Lily smacznie sobie spała, gdy rozległo się pukanie do drzwi jej sypialni. Po chwili weszła jej ulubiona pokojówka Amy.
-Dzień dobry panienko, pora już wstawać- powiedziała jak zwykle wesołym głosem rudowłosa.
-Jeszcze 5 minut...-mruknęła blondwłosa zakrywając swoją głowę kołdrą.
Pokojówka odchrząknęła znacząco.
- Dobrze, dobrze... już wstaję-odparła niechętnie. Po czym razem z pokojówką udały się do łazienki załatwić codzienną rutynę.
Gdy Lily była już w swojej sukience Amy zaczęła ładnie upinać włosy blondwłosej.
-Tylko pamiętaj o etykiecie, ale wróć jeszcze tutaj po śniadaniu, żeby nie zapomnieć torby do szkoły-powiedziała rudowłosa zakańczając czesanie jej podopiecznej.
-Dobrze, dobrze... Będę pamiętać- powiedziała już znudzona blondwłosa, kiedy pokojówka poprawiała falbanki na jej czarnej sukni.
Kiedy księżniczka była już gotowa, zeszła do wielkiej sali, którą była jadalnia.

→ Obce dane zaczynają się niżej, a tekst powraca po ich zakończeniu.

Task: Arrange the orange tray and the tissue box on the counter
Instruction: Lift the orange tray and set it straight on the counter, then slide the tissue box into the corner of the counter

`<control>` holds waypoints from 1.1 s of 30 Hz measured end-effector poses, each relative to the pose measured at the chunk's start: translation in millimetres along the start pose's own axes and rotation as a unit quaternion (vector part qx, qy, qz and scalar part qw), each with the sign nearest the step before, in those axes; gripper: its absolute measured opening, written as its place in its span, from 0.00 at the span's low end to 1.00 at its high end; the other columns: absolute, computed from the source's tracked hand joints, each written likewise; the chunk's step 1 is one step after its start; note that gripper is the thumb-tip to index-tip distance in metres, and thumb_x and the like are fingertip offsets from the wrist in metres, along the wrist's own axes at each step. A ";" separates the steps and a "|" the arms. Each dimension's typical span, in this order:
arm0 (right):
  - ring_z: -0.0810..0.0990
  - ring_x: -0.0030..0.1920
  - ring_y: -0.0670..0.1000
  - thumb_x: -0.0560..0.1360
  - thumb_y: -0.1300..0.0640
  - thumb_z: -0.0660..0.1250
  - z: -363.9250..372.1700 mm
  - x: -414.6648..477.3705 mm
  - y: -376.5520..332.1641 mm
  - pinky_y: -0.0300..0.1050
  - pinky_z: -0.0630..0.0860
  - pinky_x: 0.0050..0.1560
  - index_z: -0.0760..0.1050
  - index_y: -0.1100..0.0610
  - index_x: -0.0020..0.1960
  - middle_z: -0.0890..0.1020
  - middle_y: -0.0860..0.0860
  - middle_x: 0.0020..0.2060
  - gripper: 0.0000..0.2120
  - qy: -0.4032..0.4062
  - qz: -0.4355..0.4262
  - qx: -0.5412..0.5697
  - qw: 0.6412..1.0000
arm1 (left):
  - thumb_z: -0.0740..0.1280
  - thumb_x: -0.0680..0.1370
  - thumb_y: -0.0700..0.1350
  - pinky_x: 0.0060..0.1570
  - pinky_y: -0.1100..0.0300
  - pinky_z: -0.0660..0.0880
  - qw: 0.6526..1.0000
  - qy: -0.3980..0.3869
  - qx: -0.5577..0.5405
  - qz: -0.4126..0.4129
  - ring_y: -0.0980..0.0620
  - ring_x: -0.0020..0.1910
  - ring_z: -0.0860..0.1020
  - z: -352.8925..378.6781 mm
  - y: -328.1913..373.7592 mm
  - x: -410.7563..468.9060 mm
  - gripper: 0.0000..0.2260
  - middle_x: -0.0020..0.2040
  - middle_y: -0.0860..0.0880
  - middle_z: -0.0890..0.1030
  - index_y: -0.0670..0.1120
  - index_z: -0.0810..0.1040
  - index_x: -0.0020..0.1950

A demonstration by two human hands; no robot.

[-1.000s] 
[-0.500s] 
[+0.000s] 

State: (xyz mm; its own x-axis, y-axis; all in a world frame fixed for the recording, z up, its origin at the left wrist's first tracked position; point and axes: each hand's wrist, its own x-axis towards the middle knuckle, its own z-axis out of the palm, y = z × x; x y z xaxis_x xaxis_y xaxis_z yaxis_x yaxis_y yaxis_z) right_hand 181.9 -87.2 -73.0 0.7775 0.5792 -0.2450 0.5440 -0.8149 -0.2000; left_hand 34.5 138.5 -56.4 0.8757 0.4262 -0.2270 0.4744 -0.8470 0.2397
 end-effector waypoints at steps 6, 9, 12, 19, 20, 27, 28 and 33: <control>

-Nareszcie wstałaś, przez ciebie musieliśmy czekać aż pojawi się twoja 'skromna' d- powiedział jeden z jej starszych braci.
-Spokój! - ojciec przerwał wypowiedź Jamesa jej starszego brata.
- Lily siadaj już do stołu. -powiedział już mniej wkurzonym tonem.
Blondwłosa posłusznie wykonała polecenie króla, czyli jej ojca, lecz siadając do stołu Lily pokazała swojemu bratu środkowego palca, ale jej ojciec nie widział tego.
Brat odwtórował jej tym samym.
-Mówiłem spokój! - powiedział groźnie król.Po skończonym posiłku rodzeństwo udało się do swoich pokoi przygotowując się do szkoły.
W drodzę korytarzem bliźniaki zaczepiły Lily.-Ej! -zawołała Susan
-Czego?- zapytała Lily
-Czemu ojciec kocha ciebie bardziej niż nas?!-zawołał James
-Hmm.. może dlatego że jestem lepsza?-odpowiedziała dziewczyna
-NO CHYBA NIE- zawołali James i Susan jednocześnie.-my to bezkresne dzieło artystycznej inspiracji~-dodali
-No chyba was coś boli- powiedziała Lily i odeszła mając ich gdzieś
***
-Susan czy ty też uważasz, że Lily jest traktowana mniej surowo od nas? To jest nie fair! -zaczął Chris.
-Właśnie..-odpowiedziała mu jego siostra Susan- Ale czuję, że zaraz coś się stanie. Odkąd w wieku 3 lat została białym demonem, różne rzeczy się w okół niej dzieją.-dodała
-Racja racja- Chris pokował głową- zaraz musi się coś stać..-dodał
***
Lily jechała właśnie powozem do szkoły wraz z 7 swojego rodzeństwa. Była dziewiątym dzieckiem w jej rodzinie a po jej samej było jeszcze 4 dzieci. Gdy podjechali pod szkołę, wszyscy kolejno wysiedli i poszli w kierunku swoich sal.
Lily, tak jak i jej rodzeństwo spędziła w szkole normalny dzień. Po powrocie do zamku od razu poszła do stojej komnaty gdzie czekała na nią jej pokojówka Amy.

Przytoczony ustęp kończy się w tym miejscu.